Şampiyonlar Ligi kadrosu kuran ancak grubu üçüncü bitirip direksiyonu Avrupa Ligi’ne çeviren Galatasaray için zor bir rakipti Sparta Prag. Genç ve diri bir kadrosu vardı. Maçın başlamasıyla birlikte de prese başladılar.
Sparta Praglılar, Muslera ve savunma oyuncuları üzerinde baskı oluşturup ileride bastılar. Amaçları geriden top çıkarma konusunda zaman zaman sorun yaşayan Galatasaray’ı hataya zorlamak ve deplasmanda golü bularak öne geçmekti. Bu plan belli ölçülerde başarılı da oldu. İlk yarıda ikisi ofsayt bayrağı kalkan dört net gol pozisyonu ürettiler ve dördünde de kaleci Muslera’ya takıldılar. Futbolda ikinci baharını yaşayan ve kalesinde dev gibi duran Uruguaylı file bekçisi verdiği güvenle takımın oyun içinde kırılmalar yaşamasına müsade etmedi.

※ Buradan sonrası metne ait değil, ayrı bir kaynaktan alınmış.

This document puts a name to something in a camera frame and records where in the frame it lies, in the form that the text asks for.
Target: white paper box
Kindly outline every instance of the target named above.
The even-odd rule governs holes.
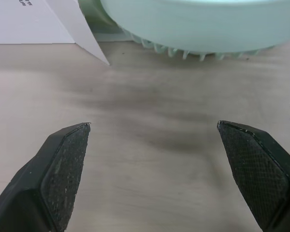
[[[77,0],[0,0],[0,44],[73,44],[109,64]]]

Galatasaray bu diri ve enerjik rakip karşısında ilk yarıda vitesi yüksek tuttu ve benzer şekilde Sparta Prag savunması üzerinde baskı uyguladı. Bu baskı çek oyuncuların hata yapmasını ulaştı ve Galatasaray’a pozisyon olarak geri döndü. Mertens önderliğindeki Galatasaray Kerem Demirbay’ın da katkısı ile hızlı çıkışlar gerçekleştirip akan oyunda da pozisyon aradı ancak atakları sonlandırma konusunda çok da becerikli değildi. Icardi yine çok fazla top alamadı ama buna karşılık farklı bir oyun planıyla skora katkı sağladı. Orta sahaya kadar gelen Arjantinli futbolcu pas trafiğini yönetip kanat oyuncularını atağa kaldırdı. Bu plan golü de sürpriz bir isimle getirdi. Kerem Demirbay, Icardi’nin pasında soldan ceza alanına girdi ve çok net bir vuruşla Galatasaray’ı öne geçirdi.

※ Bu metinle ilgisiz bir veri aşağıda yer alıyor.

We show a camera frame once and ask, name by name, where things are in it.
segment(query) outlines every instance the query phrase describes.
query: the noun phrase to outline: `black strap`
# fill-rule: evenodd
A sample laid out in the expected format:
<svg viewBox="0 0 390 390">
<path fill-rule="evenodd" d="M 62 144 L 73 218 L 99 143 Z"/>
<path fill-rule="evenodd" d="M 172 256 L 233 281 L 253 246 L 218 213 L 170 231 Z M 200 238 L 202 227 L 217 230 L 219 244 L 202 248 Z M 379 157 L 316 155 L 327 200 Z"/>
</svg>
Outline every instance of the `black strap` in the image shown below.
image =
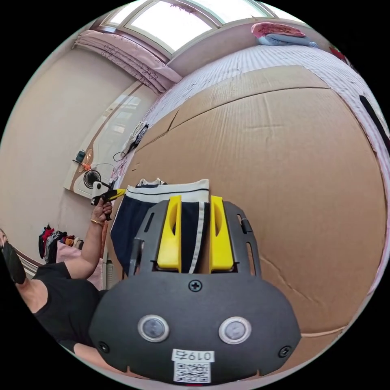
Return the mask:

Maçın ikinci yarısı da yüksek tempoyla ve golle başladı. Çekler bir duran topta golü buldu ve skoru eşitledi. Bu şok gol Galatasaray’ı bir anda oyundan düşürdü. İki beki devşirme olan Galatasaray’da Okan Buruk’un ilk müdahalesi de bu alana geldi. Hızlı kanat oyuncuları karşısında zorlanan Berkan ve Kaan Ayhan’dan tercihini Kaan’dan yana kullanıp Abdülkerim Bardakcı’yı oyuna aldı. Sakatlıktan dönen Abdülkerim’i Nelsson’un yanına koyarken Davinson’u sağ beke kaydırdı.
Golün şaşkınlığının üzerinden atılmasında Mertens, Icardi ve Keremlerin gayreti etkiliydi. Icardi’nin direkten dönen topu, Kerem Aktürkoğlu’nun Icardi’ye çıkardığı ancak Arjantinlinin yetişemediği orta golün habercisi gibiydi. Nitekim gol, Mertens’in uzaktan gol arayışlarından birinden geldi, rakibe çarpan top filelerle buluştu.

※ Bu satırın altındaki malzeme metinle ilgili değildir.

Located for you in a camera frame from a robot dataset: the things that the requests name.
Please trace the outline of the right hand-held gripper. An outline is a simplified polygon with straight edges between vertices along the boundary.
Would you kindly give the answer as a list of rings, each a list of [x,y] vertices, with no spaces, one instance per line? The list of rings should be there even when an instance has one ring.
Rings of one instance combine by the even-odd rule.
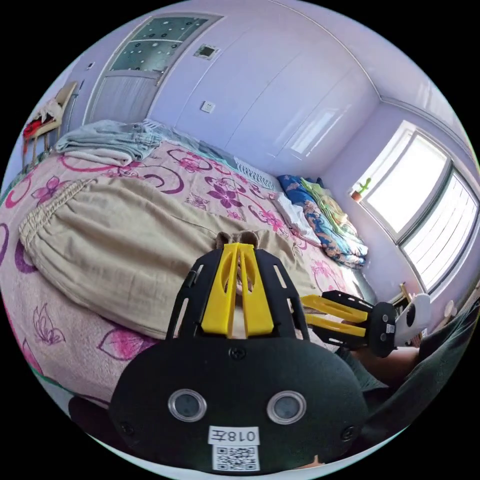
[[[300,302],[310,313],[307,324],[326,344],[350,351],[366,347],[381,358],[395,349],[396,310],[390,303],[372,305],[338,290],[302,296]]]

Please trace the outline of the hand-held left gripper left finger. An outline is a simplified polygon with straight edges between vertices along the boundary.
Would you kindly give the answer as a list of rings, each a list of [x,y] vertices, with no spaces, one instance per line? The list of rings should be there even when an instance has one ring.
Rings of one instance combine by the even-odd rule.
[[[224,245],[201,322],[207,335],[231,335],[233,332],[238,269],[239,244]]]

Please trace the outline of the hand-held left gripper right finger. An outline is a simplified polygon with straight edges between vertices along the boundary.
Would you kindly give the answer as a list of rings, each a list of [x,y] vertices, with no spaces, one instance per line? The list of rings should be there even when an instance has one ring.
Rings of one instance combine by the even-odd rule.
[[[274,323],[254,246],[240,244],[242,310],[246,335],[269,335]]]

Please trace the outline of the person's right hand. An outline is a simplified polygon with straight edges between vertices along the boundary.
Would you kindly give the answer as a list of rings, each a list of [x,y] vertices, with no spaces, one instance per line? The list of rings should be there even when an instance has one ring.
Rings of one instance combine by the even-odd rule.
[[[362,347],[351,351],[351,355],[360,362],[366,371],[377,380],[386,382],[391,376],[389,357],[376,356],[369,348]]]

Skor üstünlüğünü alan Galatasaray oyunu da kontrol etmeye başlamıştı ancak Nelsson’un kırmızı kartı tüm hesapları alt üst etti. Maçın 1/3’lük bölümünü 10 kişi oynamak, üstelik de eksikliğin adam bulmada sıkıntı yaşanan savunmadan olmasının bir faturası olabilirdi. Nitekim bu kadar özgüveni yüksek ve diri bir takım bu fırsatı kaçırmadı, beraberlik golü kırmızı karttan çok kısa bir süre sonra geldi.
10 kişi kalmak ve beraberlik golünü yemek Galatasaray’ı oyundan düşürmüştü. Kalan süreyi doğru kullanmak gerekiyordu ve skoru değiştirebilecek ayaklar yorgun ve suskundu. Icardi çalışıyor ama gol vuruşu yapamıyordu. Kerem Aktürkoğlu da golcü özelliğinden uzaktı. Hal böyle olunca Galatasaray için tamamlanması gereken 20 dakika kolay olmayabilirdi.
Galatasaray, sahanın her yerinde olan, koşan, diri rakibi karşısında galibiyete olan inancını kaybetmemişti. Torreira ve Kerem Demirbay’ın girişimleri bunun göstergesiydi. Buna karşın kaptırılan toplar da Galatasaray kalesinde ciddi tehlikeler yaratıyordu. Galatasaray’ın en hızlı isimlerinden Barış Alper bile bu yüksek tempoda rakibi geçmekte zorlanıyordu. 80. dakikada Sparta’nın da 10 kişi kalması Galatasaray’ı rahatlattı.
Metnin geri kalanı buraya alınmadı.